A regionalização, outra vez
No continente apenas existe uma região natural: o Algarve. Todas as outras serão artificiais
Parece que entre as propostas de revisão constitucional do PSD vai estar a eliminação da obrigatoriedade de um referendo para concretizar a regionalização, referendo imposto pelo Artigo 256º do actual texto. É mais um sinal do regresso do tema da regionalização à actualidade política, porventura reflexo da crescente importância dos autarcas nos dois principais partidos portugueses. Há cinco anos foi limitada a renovação dos mandatos dos autarcas, pelo que talvez alguns deles vejam na regionalização uma hipótese de se manterem activos na esfera política.
Mas não faço processo de intenções. Se há um renovado interesse pela regionalização, importa debater a ideia com racionalidade, como António Vitorino preconizou no Diário de Notícias de 12 de Julho. Votei contra a regionalização há 12 anos, mas admito mudar de opinião, se me convencerem com argumentos sérios.
Agora, como em 1998, não me preocupa qualquer ameaça da regionalização à coesão nacional. Somos um Estado-nação e um Estado unitário há quase 900 anos, com fronteiras estabilizadas há mais tempo do que qualquer outro país europeu e com um fortíssimo sentimento de identidade nacional. Os problemas que se levantam são outros.

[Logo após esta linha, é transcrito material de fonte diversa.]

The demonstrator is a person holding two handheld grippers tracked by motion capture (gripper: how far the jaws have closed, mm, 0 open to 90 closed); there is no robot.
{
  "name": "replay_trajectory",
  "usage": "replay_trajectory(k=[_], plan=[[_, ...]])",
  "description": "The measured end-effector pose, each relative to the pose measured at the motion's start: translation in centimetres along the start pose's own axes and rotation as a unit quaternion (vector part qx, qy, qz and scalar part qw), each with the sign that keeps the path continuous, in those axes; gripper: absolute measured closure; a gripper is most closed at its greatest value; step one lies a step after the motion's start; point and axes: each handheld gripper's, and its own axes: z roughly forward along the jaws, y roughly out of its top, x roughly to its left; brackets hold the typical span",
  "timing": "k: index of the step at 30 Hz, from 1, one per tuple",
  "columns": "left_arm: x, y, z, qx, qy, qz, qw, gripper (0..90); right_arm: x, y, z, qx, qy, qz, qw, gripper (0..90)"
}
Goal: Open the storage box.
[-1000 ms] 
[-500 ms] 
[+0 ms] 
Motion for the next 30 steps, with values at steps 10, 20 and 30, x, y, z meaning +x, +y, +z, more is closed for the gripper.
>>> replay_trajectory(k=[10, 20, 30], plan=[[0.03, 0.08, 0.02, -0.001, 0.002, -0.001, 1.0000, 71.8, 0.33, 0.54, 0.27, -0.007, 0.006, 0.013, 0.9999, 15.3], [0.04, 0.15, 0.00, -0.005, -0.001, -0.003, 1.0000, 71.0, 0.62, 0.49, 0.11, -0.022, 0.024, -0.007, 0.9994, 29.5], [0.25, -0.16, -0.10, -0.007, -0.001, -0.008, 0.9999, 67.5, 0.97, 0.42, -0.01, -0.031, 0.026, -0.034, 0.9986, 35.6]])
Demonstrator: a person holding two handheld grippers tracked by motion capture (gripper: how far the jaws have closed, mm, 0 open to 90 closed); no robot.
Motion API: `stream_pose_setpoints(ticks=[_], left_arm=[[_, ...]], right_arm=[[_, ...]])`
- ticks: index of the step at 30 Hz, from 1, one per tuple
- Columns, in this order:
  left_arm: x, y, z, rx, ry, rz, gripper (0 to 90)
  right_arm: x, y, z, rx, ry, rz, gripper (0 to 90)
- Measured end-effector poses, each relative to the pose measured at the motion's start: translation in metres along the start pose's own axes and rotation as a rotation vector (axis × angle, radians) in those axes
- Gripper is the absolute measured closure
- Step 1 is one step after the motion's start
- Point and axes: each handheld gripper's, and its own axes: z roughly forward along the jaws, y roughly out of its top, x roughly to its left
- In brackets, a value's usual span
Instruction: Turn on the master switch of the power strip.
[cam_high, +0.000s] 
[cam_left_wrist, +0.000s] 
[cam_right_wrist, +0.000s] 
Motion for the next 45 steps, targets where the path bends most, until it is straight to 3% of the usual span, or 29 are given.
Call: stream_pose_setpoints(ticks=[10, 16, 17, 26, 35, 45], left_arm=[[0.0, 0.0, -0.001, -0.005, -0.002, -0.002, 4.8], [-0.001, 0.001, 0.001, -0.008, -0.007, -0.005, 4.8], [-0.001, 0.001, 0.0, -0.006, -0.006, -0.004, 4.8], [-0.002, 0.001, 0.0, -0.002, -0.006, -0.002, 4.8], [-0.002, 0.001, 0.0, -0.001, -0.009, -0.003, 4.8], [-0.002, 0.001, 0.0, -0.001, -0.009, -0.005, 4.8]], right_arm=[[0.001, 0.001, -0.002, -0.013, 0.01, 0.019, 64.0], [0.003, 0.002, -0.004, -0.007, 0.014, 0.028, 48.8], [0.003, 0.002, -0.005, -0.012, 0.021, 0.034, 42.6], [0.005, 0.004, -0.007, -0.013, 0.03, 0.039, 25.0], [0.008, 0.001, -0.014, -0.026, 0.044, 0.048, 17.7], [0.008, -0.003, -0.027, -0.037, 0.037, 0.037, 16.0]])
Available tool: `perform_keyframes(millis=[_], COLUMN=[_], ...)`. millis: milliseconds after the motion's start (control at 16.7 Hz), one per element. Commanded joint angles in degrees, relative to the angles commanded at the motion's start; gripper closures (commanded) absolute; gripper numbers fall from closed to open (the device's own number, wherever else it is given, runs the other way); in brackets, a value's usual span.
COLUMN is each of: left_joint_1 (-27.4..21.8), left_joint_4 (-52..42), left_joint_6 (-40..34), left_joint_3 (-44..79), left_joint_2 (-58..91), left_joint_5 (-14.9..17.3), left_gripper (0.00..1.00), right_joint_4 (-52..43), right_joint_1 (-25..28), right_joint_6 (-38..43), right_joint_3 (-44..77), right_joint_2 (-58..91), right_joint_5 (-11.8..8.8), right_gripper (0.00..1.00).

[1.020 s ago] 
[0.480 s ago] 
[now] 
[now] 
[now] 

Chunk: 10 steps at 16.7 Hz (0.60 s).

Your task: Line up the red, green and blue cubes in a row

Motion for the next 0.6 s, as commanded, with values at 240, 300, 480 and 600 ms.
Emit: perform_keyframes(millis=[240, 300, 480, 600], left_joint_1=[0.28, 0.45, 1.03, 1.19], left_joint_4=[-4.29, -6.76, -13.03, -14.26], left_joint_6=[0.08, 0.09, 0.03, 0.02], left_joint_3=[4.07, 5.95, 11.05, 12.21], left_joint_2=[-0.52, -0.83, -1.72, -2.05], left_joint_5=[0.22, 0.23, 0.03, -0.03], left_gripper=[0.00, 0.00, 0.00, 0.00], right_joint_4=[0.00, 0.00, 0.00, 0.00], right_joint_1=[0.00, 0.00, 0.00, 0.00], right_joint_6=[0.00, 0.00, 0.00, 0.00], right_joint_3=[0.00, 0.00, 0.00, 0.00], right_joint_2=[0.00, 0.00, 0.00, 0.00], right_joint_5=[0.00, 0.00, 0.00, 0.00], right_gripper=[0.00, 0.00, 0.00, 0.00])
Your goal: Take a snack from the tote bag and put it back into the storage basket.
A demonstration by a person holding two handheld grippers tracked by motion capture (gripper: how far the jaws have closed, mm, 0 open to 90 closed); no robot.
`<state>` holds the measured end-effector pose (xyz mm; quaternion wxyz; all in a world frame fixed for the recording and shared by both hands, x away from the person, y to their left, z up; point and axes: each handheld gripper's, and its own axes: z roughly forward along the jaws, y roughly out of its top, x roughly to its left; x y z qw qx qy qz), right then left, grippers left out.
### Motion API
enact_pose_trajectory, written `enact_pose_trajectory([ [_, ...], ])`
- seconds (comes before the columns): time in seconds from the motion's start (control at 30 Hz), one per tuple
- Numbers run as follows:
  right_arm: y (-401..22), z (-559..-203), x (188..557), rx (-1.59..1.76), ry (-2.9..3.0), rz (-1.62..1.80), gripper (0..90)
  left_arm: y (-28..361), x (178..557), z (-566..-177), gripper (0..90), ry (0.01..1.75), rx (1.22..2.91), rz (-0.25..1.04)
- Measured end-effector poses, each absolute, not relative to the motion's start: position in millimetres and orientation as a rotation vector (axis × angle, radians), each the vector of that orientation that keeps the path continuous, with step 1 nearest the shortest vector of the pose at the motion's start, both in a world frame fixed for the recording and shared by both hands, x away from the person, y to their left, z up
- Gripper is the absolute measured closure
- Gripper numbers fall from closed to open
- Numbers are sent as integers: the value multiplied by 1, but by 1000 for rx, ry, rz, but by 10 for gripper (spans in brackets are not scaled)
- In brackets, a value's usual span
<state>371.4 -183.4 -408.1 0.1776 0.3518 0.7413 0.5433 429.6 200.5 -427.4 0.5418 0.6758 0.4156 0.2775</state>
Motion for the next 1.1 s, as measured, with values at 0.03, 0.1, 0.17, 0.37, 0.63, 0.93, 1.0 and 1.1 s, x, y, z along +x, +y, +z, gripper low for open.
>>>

Num ponto prévio não tenho dúvidas: com ou sem obrigatoriedade constitucional, seria um erro político de palmatória avançar com a regionalização dispensando uma consulta popular nacional, depois do resultado do referendo de 1998. Provocar sem legitimidade democrática plena uma mudança estrutural da nossa organização político-administrativa apenas serviria para a enfraquecer. Qualquer defensor inteligente da regionalização concordará ser indispensável um novo referendo.
Diz-se que o referendo de 1998 rejeitou a regionalização sobretudo por causa do mapa, que então previa oito regiões. O problema é que no continente apenas existe uma região natural: o Algarve ("reino de Portugal e dos Algarves"...). Todas as outras regiões serão artificiais, logo passíveis de críticas.
Propõe-se, agora, adoptar as cinco regiões a cargo das comissões de coordenação regional, as chamadas regiões-plano (embora ninguém saiba onde esteja o plano). Ora o grande e crescente desequilíbrio no território português está entre a faixa litoral, da fronteira norte até Setúbal, face a um interior cada vez mais desertificado. A população concentra-se no litoral, indo ao interior em férias ou fins-de-semana. Terá, assim, sentido comandar o interior a partir do litoral, como aconteceria, por exemplo, na região norte? Em contrapartida, parece hoje difícil constituir regiões com limites geográficos apenas no interior. É que já não existe ali massa crítica para sustentar regiões com alguma autonomia.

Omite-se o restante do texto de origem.